Insulin-like growth factor binding protein-3 (IGFBP-3) activates hepatic stellate cells, enhancing hepatic fibrogenesis. This research aimed to fabricate IGFBP-3 targeted xanthosomes loaded with transmembrane-protein 219 (TMEM219) to target TGFβ/IGFBP-3 signaling pathway in liver fibrosis.

Materials and methods

Recombinant TMEM219 was expressed, purified, and loaded into xanthosomes using thin-film hydration method. MTT assay performed cytotoxicity on the LX-2 cell line. Liver fibrosis was induced in rats via bile duct ligation, followed by intravenous injection: Sham (SH) and Fibrotic (F) with saline, Short-term (ST) and Long-term (LT) TMEM219 loaded in targeted xanthosomes (0.4 mg/kg), Blank targeted xanthosomes (BST and BLT), and free TMEM219 (Free; 0.4 mg/kg). Evaluations included biochemical parameters, histopathology and immunohistochemistry, α-SMA and COL1A1 mRNA expression, serum IGFBP-3 levels, and TGF-β1 protein expression.

Key findings

TMEM219-loaded xanthosomes exhibited a particle size of 149.9 nm, zeta-potential of −11.4 mV, and loading efficiency of 71.5 %. MTT assay showed lower cytotoxicity of targeted xanthosomes compared to free TMEM219 (p < 0.05).

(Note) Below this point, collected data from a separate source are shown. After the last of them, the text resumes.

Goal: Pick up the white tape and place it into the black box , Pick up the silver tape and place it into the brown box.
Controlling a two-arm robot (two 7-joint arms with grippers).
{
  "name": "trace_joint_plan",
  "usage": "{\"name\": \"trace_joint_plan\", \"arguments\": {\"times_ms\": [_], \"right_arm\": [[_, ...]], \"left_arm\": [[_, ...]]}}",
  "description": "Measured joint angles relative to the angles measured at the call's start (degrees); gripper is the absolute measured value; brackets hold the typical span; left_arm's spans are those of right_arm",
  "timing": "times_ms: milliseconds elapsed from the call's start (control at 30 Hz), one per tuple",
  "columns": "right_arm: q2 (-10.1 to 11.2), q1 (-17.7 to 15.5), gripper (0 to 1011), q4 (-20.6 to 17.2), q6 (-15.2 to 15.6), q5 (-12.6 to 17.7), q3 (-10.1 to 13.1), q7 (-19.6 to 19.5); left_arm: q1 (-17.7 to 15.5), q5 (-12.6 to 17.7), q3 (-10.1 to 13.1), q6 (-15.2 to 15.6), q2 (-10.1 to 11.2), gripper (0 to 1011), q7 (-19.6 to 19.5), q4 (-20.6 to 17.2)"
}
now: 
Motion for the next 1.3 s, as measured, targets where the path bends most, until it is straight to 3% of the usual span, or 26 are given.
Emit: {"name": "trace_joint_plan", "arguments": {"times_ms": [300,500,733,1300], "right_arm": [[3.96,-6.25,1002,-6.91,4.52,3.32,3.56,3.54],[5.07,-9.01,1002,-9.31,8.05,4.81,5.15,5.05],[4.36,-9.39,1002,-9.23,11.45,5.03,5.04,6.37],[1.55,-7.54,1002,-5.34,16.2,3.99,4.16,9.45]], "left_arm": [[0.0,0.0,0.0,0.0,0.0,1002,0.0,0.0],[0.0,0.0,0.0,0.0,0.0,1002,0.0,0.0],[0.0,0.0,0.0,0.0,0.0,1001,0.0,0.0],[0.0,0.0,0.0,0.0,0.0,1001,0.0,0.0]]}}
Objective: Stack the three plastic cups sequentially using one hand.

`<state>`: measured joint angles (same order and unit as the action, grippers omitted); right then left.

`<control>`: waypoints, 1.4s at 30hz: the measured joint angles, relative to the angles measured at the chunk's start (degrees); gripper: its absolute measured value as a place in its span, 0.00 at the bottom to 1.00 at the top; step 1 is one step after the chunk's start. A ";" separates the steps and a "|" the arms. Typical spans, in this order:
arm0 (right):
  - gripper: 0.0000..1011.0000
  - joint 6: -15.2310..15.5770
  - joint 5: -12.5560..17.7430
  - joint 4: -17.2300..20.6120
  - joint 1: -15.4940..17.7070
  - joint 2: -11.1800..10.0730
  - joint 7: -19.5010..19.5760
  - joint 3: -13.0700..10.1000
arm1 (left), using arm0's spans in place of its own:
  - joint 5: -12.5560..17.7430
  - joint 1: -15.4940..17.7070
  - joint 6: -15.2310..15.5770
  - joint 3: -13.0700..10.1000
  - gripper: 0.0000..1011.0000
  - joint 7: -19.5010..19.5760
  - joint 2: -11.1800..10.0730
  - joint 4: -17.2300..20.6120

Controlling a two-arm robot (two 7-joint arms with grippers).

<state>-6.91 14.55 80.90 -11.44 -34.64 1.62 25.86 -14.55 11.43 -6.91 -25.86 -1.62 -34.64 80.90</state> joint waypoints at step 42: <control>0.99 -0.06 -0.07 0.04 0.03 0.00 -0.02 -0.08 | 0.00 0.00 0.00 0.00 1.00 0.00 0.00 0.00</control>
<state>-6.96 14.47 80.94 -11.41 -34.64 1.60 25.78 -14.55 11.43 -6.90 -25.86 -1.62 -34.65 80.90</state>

ST and LT groups significantly improved AST and ALT levels, histopathology (reduced necrosis, fibrogenesis, inflammation), α-SMA and COL1A1 expression, serum IGFBP-3, p-AKT and TGF-β1 expression (p < 0.05, p < 0.01).

Significance

Improvements in therapeutic parameters indicated reduced liver fibrosis progression. This study demonstrates that TMEM219-xanthosomes effectively target IGFBP-3, significantly reducing liver fibrosis.